The work can be done through contact to cervical, thoracic, lumbar and sacral regions of the spine and their surrounding tissues. Dr. Canali is the developer of the Enteric Brain Technique; he has also found that working with specific visceral stimulation with cognitive support will affect the enteric brain portion of the autonomic nervous system. The enteric brain is literally our second body brain. It controls and produces dozens of healing chemicals. Ninety-five percent of the body's serotonin, the anti-depression/ecstasy molecule is stored here.
According to Dr. Canali, "The enteric brain is the gateway to the parasympatic system's most influential nerve - the vagus nerve - which, when given the proper support, can send a powerful message to the brain; that is, to slow down, rest, digest and most importantly to heal."
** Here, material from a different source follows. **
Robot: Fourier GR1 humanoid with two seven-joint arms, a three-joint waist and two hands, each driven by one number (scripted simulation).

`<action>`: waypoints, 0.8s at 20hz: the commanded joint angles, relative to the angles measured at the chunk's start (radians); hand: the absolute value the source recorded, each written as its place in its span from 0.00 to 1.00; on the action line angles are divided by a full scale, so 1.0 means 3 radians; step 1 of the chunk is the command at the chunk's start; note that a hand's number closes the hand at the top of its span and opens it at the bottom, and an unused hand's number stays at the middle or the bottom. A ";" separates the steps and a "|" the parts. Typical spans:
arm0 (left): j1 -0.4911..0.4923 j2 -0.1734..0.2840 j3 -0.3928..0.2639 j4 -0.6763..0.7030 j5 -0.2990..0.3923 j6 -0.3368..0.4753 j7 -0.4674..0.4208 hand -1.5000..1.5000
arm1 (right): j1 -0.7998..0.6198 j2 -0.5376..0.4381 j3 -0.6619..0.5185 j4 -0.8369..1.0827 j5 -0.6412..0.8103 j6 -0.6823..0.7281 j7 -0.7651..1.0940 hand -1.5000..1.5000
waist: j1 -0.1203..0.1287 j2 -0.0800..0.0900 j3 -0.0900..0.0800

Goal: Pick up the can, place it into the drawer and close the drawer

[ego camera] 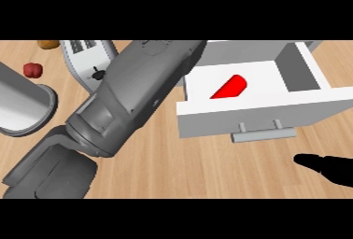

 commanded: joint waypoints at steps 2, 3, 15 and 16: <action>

Dr. Canali and I are experimenting with the use of temperature with both hot and cold stonework and a massage table that has a heated water bladder instead of a foam pad* to see what the effects may be on the autonomic nervous system. One of the things the autonomic nervous system controls is body temperature; vasoconstriction or vasodilatation of blood vessels does this. Interestingly, this same reaction is part of the fear or stress response. When the nervous system senses danger, it contracts the surface blood vessels and muscles, and shunts the blood to the deeper more powerful survival muscles. Unfortunately, we can become stuck in this contracted survival mode. The use of hot and cold therapy seems to be one of the ways to turn off this survival reflex. Dr. Canali and I believe in the healing powers of hydrotherapy and are very optimistic on the direct correlation temperature will have on the systems in the body.
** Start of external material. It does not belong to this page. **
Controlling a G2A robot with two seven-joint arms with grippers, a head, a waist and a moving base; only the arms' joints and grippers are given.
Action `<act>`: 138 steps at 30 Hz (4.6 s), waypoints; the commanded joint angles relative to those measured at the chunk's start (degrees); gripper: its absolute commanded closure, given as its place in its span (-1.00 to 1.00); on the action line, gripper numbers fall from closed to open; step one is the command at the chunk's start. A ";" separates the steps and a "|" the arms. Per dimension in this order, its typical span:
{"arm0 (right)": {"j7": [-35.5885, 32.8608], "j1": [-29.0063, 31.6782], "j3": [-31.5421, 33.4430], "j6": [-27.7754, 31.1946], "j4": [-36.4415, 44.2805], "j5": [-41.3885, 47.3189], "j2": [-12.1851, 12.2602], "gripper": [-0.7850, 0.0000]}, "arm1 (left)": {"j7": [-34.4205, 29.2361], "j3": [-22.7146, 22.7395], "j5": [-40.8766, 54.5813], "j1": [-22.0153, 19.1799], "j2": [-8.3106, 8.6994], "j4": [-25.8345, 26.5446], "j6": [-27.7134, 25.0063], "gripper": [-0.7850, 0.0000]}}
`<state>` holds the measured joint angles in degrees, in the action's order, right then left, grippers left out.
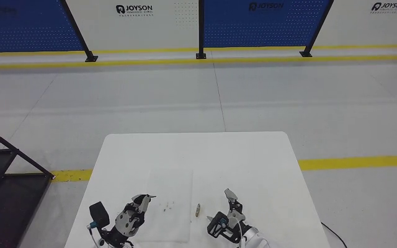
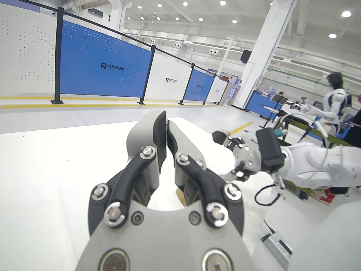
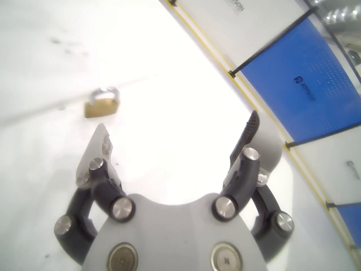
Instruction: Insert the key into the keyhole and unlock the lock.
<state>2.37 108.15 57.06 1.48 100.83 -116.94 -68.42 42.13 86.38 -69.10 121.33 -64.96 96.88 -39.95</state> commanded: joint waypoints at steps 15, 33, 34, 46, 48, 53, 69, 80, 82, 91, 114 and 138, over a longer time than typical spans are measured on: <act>-1.14 -6.97 -9.46 -5.99 -10.15 7.60 -3.21 -1.00 | 0.53 -0.15 -0.20 -0.01 -0.02 -0.46 0.35 1.00; -2.08 -11.41 -12.16 -8.33 -16.16 12.14 -5.07 -0.46 | 0.53 -0.15 -0.20 -0.01 -0.02 -0.46 0.35 1.00; -2.16 -11.66 -12.32 -8.33 -16.48 12.17 -5.16 -0.45 | 0.53 -0.15 -0.20 -0.01 -0.02 -0.46 0.35 1.00; -2.64 -10.99 -11.70 -8.79 -16.53 11.86 -5.03 -0.40 | 0.53 -0.15 -0.20 -0.01 -0.02 -0.46 0.35 1.00; -2.67 -10.61 -11.41 -8.79 -16.24 11.81 -4.91 -0.38 | 0.53 -0.15 -0.20 -0.01 -0.02 -0.46 0.35 1.00; -1.47 -10.16 -11.12 -8.02 -16.15 12.38 -4.77 0.01 | 0.53 -0.15 -0.20 -0.01 -0.02 -0.46 0.35 1.00; 0.48 -12.73 -12.83 -6.81 -19.93 16.66 -5.88 0.13 | 0.53 -0.15 -0.20 -0.01 -0.02 -0.46 0.35 1.00; 1.67 -13.64 -13.31 -7.44 -21.30 17.84 -6.37 0.74 | 0.53 -0.15 -0.20 -0.01 -0.02 -0.46 0.35 1.00; 1.90 -13.64 -13.29 -7.57 -21.27 17.87 -6.38 0.90 | 0.53 -0.15 -0.20 -0.01 -0.02 -0.46 0.35 1.00; 9.47 -11.14 -11.41 -6.78 -18.13 19.86 -5.62 1.00 | 0.53 -0.15 -0.20 -0.01 -0.02 -0.46 0.35 1.00; 45.31 -7.71 -2.89 21.68 -15.60 30.67 -1.65 1.00 | 0.53 -0.15 -0.20 -0.01 -0.02 -0.46 0.35 1.00; 61.26 -16.28 -14.63 39.17 -20.13 54.83 -6.41 1.00 | 1.61 -15.08 19.98 -5.63 0.06 -0.97 -18.05 1.00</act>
<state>63.36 92.50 43.46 40.43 80.92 -63.34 -74.41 43.61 73.94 -51.44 116.77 -65.11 96.07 -58.08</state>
Lets look at a common scenario: A client comes in with an acute injury and after a duration of time, it will become chronic. Depending on the response your client has, the treatment, and what the client is willing to do to help him/herself, this chronic stage could turn into adaptation. When we adapt to a condition, our body compensates for imbalances. At this time, we become our worst enemy. Our internal systems start to change; our physical function is affected, and pain is the most likely outcome.
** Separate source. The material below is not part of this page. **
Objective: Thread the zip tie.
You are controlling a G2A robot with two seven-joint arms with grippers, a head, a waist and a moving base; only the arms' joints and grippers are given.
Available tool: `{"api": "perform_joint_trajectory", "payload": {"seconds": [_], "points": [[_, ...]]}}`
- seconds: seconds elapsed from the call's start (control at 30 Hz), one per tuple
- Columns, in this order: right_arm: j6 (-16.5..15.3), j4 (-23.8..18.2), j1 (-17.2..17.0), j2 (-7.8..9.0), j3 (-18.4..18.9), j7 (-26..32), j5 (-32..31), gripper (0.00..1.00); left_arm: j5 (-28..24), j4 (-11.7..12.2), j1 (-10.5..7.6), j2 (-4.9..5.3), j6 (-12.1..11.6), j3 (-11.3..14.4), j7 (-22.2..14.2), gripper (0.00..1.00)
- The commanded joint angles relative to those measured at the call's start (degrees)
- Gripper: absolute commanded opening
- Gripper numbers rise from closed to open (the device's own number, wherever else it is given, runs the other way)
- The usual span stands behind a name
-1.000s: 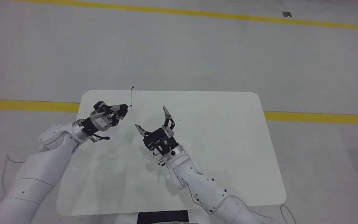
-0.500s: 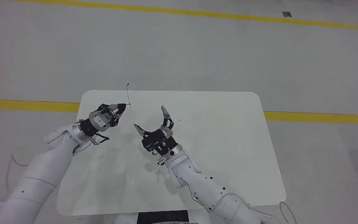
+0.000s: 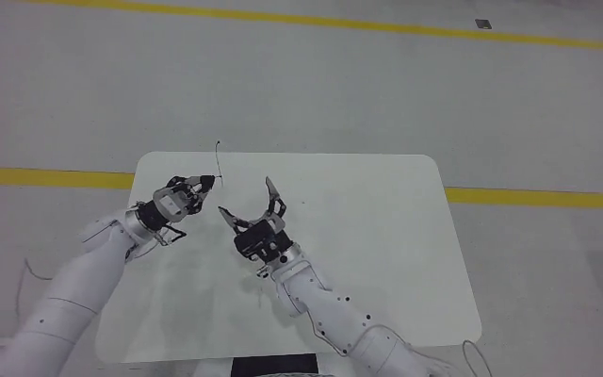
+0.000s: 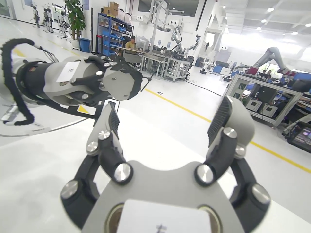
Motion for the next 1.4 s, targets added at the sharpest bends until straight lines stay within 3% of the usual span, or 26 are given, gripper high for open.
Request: {"api": "perform_joint_trajectory", "payload": {"seconds": [0.0,0.13,0.4,0.67,1.37], "points": [[0.0,0.65,0.44,-0.44,-0.47,-0.07,0.0,0.35,0.0,0.0,0.0,0.0,0.0,0.0,0.0,0.0],[0.0,2.22,1.47,-1.44,-1.36,-0.24,0.0,0.24,0.0,0.0,0.0,0.0,0.0,0.0,0.0,0.0],[0.0,4.87,3.22,-2.74,-1.98,-0.54,0.0,0.13,0.0,0.0,0.0,0.0,0.0,0.0,0.0,0.0],[0.0,5.79,3.46,-3.56,-2.3,-0.62,0.0,0.2,0.0,0.0,0.0,0.0,0.0,0.0,0.0,0.0],[0.0,6.68,4.09,-4.63,-2.26,-1.46,0.0,0.18,0.0,0.0,0.0,0.0,0.0,0.0,0.0,0.0]]}}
One of the last phases of adaptation is disease, which often results in depression and frustration. It's much easier to work within this framework sooner rather than later. We as human beings have to take responsibility for our internal well-being and recognize our body's natural healing powers. We are looking to open the communications system that exists within us so that it will better serve us in order to maintain optimal health. Over-stimulation on almost every level means that our body no longer has that "rest to digest" stage. The stress from our everyday lives, (jobs, society, relationships) all contribute to this, overloading our systems, which cause imbalance and disease.
In order to be of greater benefit to our clients, our approach must be multidimensional. The physical bodywork is only one piece of the puzzle. When we look at the physical, there is also a nutritional component that needs to be addressed. Without the proper nutrients, our bodies will not be able to produce the essential chemical reactions that are necessary to maintain optimal function. Then there is the emotional/spiritual side. There are as many ways of tapping into this realm as our physical modalities for the body. It is imperative that whatever modality is utilized, the client must also resonate with it. Doctors and therapists must have the proper training and education to back up their protocol of treatments.
As massage therapists, we have the ability to initiate communication with the autonomic nervous system in profound ways. First, we must gain the trust of our clients on an emotional and physical level. Once this is done, our bodies will do the rest.
*The Mermaid table, produced by Golden Ratio.